Первым желанием доктора было приспустить штаны и нагадить прямо в рожу преследователю, тем более что подобными действиями он уже не гнушался. Он уперся в кирпичную кладку ногами и равномерно распределил свой вес, высвободил одну руку и вынул из-за пояса фонарь, но тут неожиданно для него самого себя закричал от резкой боли в лодыжке. В луче фонаря он увидел скривившееся от резкого света молодое черное лицо. В руке у парня была заточка, которой он и тыкал в ногу Клейна. Первой же мыслью доктора было выхватить револьвер и разнести паршивцу всю харю, но с фонарем в одной руке он не мог освободить вторую. Парень снова поднял заточку; Клейн отдернул ногу, его пятка наткнулась на мешок с цементом. Не раздумывая, Рей толкнул мешок фонарем, целясь в преследователя; тот широко открыл глаза, всматриваясь в темноту, и тогда Клейн, что было сил топнул по мешку ногой. Тот отлетел и лопнул, выпустив тучу цементной пыли, вмиг залепившую негру глаза, ноздри и рот. Лицо скрылось из виду, а цементное облачко поплыло в сторону Клейна, который тоже закашлялся. Его преследователь в панике заметался, давясь цементом. Внезапно он со сдавленным криком резко скользнул вниз, царапая ногами кирпичи. Зев тоннеля очистился; браток цеплялся руками за его край, его светлое от пыли лицо исказилось от ужаса. Над его головой занеслась и опустилась кувалда, направляемая огромной окровавленной ручищей:

— ЧЕТЫРЕ!

Парень так и остался лежать, свесившись наружу через край трубы. Спустя несколько секунд его запорошенное белой пылью лицо прочертили тонкие алые струйки, текущие из раздробленного черепа.

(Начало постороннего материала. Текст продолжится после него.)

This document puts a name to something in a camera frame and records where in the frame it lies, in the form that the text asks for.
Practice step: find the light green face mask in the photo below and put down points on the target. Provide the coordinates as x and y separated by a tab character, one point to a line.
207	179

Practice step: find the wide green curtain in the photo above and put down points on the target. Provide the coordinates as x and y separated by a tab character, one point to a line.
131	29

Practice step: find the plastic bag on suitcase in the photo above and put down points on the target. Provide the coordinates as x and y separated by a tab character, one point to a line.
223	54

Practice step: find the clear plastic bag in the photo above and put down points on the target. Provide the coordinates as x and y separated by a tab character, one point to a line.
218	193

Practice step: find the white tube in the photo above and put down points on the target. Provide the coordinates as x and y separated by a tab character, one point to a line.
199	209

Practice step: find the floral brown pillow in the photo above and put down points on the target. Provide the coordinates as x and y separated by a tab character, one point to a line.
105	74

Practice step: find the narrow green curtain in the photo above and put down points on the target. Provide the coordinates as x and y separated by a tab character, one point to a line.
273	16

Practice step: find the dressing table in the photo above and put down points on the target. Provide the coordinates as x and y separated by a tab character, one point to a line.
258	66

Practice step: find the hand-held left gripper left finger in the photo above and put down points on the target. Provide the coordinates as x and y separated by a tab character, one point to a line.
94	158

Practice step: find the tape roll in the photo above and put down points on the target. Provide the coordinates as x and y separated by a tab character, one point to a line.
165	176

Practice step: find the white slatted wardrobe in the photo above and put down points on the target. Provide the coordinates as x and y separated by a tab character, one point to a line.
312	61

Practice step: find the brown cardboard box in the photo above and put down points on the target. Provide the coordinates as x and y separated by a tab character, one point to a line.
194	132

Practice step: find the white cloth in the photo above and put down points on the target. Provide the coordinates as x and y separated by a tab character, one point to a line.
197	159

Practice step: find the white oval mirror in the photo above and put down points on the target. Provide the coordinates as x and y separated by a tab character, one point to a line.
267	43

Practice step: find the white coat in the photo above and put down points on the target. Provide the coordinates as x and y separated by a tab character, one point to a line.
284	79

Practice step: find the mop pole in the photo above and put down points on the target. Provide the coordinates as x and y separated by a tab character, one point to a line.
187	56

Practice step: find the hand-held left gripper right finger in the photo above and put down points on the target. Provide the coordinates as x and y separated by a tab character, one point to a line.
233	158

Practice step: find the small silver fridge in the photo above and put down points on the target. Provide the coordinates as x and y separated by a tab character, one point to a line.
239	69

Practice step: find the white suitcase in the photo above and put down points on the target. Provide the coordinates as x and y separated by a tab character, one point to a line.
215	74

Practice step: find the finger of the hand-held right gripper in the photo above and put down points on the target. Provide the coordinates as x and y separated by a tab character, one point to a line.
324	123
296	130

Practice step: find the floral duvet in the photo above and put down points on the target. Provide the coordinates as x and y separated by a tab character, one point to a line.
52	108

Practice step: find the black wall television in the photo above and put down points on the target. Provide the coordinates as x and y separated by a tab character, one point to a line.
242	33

Клейн, не выключая фонаря, засунул его за пояс штанов. Пробивавшийся сквозь жидковатую ткань лучик действовал на него успокаивающе. Доктор возобновил свое продвижение по трубе. Звуки битвы становились все глуше и глуше; Рей постепенно вошел в ритм, и техника его продвижения становилась все совершеннее. С каждым толчком он выигрывал у трубы примерно двадцать два-двадцать три сантиметра — девять дюймов. В памяти всплыла поэма Роберта Бернса „Девять дюймов устроят леди“. Даже в этом вонючем тоннеле невозможно было удержаться от улыбки. Девлин будет счастлива и от меньшего… Особенно принимая во внимание трудности, которые приходится преодолевать, чтобы донести до нее это меньшее. Чтобы отвлечься, Клейн принялся подсчитывать, сколько раз девять дюймов поместится в тридцати метрах. Так, тридцать метров — это примерно девяносто футов. Девяносто умножить на девять, а потом еще девяносто умножить на оставшиеся три дюйма, получится тридцать раз по девять — в общем, сто двадцать толчков ногами. От нечего делать Клейн экстраполировал свои подсчеты применительно к той самой леди Робби Бернса. Сто двадцать полнокровных фрикций; если округлить до ста тридцати, то леди достанется девяносто футов, или тридцать метров члена. Клейн хохотнул, слыша в собственном голосе истерические нотки. Ничего, все же лучше, чем страдать от вызванной страхом клаустрофобии. Доктор продолжал ползти вверх. Ага, подумал он, наверное, именно так чувствует себя сперматозоид, плывя по фаллопиевой трубе. А тут еще этот паршивец Галиндес вырвался вперед. И если продолжать аналогию, то тюрьма соответственно была влагалищем и маткой. Значит, кому-то пришлось здорово потрахаться, чтобы запихать его, Клейна, сюда. В памяти всплыл образ его бывшей возлюбленной, ныне покойной, и остроумная метафора мгновенно потеряла всю свою привлекательность.